Records provided:
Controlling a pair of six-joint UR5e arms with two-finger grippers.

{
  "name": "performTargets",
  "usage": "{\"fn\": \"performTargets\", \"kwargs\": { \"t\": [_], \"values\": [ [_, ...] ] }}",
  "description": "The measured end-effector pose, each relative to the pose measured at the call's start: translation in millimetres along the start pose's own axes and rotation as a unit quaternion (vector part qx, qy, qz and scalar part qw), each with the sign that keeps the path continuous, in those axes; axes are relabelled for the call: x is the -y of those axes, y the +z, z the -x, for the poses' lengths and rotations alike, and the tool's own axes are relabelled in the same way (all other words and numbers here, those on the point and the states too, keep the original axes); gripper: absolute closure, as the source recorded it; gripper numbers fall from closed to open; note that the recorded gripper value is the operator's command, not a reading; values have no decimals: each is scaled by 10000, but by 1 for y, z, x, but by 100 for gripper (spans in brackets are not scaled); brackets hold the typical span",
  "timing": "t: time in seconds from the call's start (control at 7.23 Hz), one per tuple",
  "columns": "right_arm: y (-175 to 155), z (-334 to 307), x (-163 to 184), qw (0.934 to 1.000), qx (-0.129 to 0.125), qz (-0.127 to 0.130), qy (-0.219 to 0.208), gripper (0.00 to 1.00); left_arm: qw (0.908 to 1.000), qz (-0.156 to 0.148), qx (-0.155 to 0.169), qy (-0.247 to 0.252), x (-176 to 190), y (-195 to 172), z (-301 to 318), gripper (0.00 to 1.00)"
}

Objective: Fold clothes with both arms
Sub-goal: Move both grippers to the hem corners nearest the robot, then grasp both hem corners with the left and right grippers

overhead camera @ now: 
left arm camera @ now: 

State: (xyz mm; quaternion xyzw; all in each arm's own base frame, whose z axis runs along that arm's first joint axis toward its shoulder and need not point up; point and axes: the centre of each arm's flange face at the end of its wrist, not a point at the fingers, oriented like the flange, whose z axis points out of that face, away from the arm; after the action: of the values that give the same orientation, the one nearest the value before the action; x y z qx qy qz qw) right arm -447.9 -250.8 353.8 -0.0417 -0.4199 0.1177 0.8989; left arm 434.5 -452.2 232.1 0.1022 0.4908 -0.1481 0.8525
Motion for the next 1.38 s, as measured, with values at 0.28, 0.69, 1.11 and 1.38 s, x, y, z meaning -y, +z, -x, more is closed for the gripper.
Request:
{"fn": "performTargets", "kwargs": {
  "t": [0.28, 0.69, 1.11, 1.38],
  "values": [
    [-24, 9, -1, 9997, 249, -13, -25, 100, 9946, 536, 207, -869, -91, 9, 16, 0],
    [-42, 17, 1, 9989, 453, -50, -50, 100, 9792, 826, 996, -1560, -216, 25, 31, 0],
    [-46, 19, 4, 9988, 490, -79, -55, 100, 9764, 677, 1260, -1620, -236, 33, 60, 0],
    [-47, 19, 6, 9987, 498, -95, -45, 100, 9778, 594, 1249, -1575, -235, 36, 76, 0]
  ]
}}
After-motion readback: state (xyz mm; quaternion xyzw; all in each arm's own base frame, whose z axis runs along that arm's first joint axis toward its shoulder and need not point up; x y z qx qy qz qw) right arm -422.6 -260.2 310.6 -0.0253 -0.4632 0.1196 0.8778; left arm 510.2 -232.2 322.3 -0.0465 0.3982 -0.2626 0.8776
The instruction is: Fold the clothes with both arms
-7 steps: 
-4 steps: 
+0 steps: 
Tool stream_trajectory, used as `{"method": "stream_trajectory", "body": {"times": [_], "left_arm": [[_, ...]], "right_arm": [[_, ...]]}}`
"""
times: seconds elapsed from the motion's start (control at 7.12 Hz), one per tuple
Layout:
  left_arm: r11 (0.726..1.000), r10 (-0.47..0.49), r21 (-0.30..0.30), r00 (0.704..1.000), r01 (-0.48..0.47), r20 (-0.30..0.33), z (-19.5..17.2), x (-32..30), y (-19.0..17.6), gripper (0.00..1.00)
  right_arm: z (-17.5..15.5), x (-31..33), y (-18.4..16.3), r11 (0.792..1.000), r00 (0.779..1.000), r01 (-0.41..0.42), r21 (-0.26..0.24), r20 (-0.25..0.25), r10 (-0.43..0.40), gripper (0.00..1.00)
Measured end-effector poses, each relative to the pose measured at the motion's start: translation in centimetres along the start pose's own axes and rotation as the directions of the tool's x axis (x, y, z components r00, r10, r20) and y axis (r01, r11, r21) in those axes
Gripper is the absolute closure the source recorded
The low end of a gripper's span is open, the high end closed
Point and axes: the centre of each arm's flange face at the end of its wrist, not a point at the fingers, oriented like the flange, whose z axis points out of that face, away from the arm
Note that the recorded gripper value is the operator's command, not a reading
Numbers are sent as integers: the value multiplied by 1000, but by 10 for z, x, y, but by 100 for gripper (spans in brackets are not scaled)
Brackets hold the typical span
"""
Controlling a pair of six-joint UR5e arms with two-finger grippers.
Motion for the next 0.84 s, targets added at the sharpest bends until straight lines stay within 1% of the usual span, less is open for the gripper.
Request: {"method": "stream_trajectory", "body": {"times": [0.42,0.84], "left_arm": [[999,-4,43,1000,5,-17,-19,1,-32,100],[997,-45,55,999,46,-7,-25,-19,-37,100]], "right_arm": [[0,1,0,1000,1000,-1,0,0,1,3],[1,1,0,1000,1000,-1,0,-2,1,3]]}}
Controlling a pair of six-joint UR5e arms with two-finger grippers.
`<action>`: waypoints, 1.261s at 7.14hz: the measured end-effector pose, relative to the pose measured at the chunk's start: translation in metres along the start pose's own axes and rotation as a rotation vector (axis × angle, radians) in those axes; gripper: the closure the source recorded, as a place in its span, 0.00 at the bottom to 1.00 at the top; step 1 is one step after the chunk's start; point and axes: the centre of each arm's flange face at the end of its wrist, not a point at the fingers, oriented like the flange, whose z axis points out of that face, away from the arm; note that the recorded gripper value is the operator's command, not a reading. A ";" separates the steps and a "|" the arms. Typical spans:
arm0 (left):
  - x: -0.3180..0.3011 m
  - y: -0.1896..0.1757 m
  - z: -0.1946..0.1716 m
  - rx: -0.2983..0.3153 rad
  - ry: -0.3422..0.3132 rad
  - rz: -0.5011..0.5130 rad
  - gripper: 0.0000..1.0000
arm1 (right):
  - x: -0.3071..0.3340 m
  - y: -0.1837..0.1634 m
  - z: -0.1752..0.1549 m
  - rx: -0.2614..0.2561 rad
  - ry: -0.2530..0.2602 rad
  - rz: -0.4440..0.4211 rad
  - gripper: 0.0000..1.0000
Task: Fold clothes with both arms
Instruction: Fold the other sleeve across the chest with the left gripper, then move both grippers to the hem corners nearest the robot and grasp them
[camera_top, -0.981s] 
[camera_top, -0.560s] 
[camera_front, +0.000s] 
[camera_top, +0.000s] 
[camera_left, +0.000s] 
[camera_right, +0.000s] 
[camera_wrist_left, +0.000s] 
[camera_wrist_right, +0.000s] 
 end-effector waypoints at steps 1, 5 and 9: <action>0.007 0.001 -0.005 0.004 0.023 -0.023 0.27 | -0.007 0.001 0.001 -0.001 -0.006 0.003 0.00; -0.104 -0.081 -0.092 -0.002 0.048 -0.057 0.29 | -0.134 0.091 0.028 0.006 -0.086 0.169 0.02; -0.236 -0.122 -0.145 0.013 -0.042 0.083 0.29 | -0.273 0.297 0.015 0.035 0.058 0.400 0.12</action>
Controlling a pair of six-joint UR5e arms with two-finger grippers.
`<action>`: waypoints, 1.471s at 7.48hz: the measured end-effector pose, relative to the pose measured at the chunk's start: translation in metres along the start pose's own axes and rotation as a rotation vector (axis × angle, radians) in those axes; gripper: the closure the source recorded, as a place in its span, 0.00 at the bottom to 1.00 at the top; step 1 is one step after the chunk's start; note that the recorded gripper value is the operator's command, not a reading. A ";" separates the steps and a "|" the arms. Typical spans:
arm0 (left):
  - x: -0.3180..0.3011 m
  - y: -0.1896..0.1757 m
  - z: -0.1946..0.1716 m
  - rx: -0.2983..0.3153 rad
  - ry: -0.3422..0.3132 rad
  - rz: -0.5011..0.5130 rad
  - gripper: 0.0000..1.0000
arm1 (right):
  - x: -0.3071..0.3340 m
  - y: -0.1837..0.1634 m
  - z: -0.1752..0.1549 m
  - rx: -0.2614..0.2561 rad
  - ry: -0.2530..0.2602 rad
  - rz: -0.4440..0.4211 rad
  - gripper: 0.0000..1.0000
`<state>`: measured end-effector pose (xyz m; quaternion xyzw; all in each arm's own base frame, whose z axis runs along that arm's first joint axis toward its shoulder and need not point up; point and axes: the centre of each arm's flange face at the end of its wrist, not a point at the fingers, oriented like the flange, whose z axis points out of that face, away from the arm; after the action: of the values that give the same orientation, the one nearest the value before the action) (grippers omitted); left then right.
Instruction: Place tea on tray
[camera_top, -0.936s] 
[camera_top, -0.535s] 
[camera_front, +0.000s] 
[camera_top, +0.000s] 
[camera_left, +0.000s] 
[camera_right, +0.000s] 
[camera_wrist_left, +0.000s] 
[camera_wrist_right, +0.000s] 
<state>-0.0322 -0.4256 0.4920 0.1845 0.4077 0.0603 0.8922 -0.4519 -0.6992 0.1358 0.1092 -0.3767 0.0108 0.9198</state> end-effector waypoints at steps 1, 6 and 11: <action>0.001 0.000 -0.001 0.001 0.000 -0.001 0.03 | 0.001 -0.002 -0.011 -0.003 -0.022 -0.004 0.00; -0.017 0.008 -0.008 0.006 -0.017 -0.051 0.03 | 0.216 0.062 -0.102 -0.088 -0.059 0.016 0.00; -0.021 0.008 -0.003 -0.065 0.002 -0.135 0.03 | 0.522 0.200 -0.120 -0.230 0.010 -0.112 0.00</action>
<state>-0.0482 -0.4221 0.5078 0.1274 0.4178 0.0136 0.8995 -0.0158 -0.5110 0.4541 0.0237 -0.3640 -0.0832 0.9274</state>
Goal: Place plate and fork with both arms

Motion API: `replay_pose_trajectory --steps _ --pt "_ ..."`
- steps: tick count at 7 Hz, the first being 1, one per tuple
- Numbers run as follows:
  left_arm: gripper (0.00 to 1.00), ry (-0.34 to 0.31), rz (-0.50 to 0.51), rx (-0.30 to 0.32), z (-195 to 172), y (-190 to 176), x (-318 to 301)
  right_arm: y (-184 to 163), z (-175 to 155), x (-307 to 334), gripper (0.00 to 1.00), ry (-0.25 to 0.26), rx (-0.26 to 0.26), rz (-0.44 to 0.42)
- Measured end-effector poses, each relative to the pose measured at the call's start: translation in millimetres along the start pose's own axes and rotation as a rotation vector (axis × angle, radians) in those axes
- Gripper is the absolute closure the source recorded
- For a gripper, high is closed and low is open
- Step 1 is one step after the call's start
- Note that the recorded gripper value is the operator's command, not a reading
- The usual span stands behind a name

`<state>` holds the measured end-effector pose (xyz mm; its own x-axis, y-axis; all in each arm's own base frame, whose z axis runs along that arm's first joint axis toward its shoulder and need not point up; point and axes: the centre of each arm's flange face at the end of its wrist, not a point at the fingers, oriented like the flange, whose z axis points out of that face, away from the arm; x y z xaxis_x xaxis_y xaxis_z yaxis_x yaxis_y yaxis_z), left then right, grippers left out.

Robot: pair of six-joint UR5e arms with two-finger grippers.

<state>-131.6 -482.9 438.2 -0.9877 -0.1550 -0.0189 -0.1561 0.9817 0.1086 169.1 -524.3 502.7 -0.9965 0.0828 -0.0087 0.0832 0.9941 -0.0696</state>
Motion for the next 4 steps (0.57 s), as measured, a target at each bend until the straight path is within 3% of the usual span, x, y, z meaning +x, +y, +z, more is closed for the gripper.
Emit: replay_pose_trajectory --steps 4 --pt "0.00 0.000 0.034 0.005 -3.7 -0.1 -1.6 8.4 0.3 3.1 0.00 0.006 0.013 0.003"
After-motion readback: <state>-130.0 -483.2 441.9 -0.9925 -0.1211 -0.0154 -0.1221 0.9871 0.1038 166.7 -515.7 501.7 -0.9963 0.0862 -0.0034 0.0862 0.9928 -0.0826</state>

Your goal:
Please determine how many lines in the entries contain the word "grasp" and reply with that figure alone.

Completed task:
2